United States Senator
June 4, 2008
Statement of Senator Patrick Leahy (D-Vt.),
Chairman, Senate Judiciary Committee,
Hearing On "Improving Detainee Policy: Handling Terrorism Detainees within the American Justice System"
June 4, 2008
For more than six years this administration has made a mess of detainee policies by rejecting our courts, twisting our laws, and squandering our reputation. A conservative Supreme Court has been the only check on the administration as it has repeatedly overruled the administration's legal theories.
Detainees have languished for years at Guantanamo, without access to meaningful judicial review. To date not one accused terrorist has been tried, convicted and punished by the dysfunctional military commissions that the administration has established; but prosecutors and judges are being replaced in ways that leave the impression that the proceedings are being engineered to guarantee a result rather than ensure fairness. Now we hear that the administration is intent on proceeding with high profile trials in the weeks leading up to the November election in what appears to be another partisan effort.
As we near the end of this administration, it is time to look ahead. The next President and Congress will have to craft a new policy that is consistent with our values as a nation and our respect for the rule of law. A starting point is to examine the premise on which this administration based its policy, its conclusion that our criminal justice system is incapable of handling terrorism cases.
I am not so quick to dismiss systems of civilian and military justice that have served us so well for so long. One of the saddest legacies of this administration is its distrust of our constitutional system of justice. We cannot accept without examination the view that terrorism cases are too hard for our courts. So today we begin the process of looking more carefully at what needs to be done with those suspected of being terrorists, and what our courts - civilian and military - are capable of doing.
One excellent contribution to this discussion is the report that Human Rights First released last week, titled "In Pursuit of Justice." This report is the result of an in-depth look at the capabilities of our criminal justice system. It concludes that the system is sufficiently flexible and well-equipped to handle international terrorism cases. We are fortunate to have one of the report's authors, James Benjamin, with us today.
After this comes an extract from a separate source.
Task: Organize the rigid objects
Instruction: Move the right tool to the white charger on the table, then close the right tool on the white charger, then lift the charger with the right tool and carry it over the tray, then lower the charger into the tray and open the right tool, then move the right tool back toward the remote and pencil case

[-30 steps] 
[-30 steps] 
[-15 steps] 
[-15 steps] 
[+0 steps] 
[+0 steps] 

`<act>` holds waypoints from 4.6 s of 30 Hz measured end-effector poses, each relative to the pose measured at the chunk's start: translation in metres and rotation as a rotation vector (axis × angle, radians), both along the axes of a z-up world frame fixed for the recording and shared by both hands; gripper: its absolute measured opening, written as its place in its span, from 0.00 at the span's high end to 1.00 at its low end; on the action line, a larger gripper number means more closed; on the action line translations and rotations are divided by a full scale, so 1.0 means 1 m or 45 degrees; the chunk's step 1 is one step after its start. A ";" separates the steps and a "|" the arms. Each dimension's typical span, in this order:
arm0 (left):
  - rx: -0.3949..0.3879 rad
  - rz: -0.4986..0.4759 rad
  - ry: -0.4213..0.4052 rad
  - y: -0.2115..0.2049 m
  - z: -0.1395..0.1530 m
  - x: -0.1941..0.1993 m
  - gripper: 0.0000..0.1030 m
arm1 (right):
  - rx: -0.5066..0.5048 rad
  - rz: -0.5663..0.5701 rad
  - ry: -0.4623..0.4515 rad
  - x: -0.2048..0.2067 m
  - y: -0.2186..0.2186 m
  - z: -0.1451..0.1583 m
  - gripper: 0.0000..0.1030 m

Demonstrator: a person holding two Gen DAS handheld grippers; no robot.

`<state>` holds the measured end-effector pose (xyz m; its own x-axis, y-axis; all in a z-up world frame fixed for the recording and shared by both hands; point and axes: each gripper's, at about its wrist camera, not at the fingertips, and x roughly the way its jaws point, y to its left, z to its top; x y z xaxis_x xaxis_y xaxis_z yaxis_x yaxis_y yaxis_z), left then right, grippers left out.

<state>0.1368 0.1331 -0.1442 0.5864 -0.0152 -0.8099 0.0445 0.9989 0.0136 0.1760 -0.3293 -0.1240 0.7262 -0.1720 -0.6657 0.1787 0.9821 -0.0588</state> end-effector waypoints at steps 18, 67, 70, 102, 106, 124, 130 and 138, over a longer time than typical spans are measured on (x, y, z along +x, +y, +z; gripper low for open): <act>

We also welcome Judge John Coughenour. He is a respected judge who has significant experience with terrorism cases, having presided over the trial of the so-called "millennium bomber" Ahmed Ressam. He speaks with authority on the capacity of our constitutional system to handle new challenges. Judge Coughenour's written testimony includes a quote from Justice Jackson, a former Attorney General of the United States and our chief prosecutor at the Nuremberg trials after World War II, who said "the strength and vitality of the Constitution stem from the fact that its principles are adaptable to changing events." I agree. It is a critical point to remember in this discussion. Is handling terrorism under the current system really not possible? Or is it just hard and will adapting our procedures require some work? I have the faith, which this administration apparently lacks, that our Constitution and our courts can adapt and meet the challenge.
Most experts reject the decisions of this administration, including its effort to establish a system of detention, interrogation and prosecution outside the law. Some propose instead to create "preventive detention" regimes and what they call "national security courts." Those making these proposals see them as more legitimate alternatives to the current extra-legal system. Their underlying assumption, though, is the same as this administration's - that our existing criminal and military justice systems are not capable of handling terrorism cases.
Before we create some new, separate mechanism designed to handle those accused of terrorism, we need to consider the serious impact this could have on our constitutional system of justice, our reputation, and on the fight against international terrorists. Would such a change create more problems than it solves? Would the current problems simply be replicated in a new, untested system? The current treatment of terrorism detainees has had a devastating impact on our national reputation, something the next President will need to restore. Would creating a separate court for terrorist suspects help us set that right? I look forward to hearing from Tom Malinowski of Human Rights Watch and the other witnesses on these and other issues.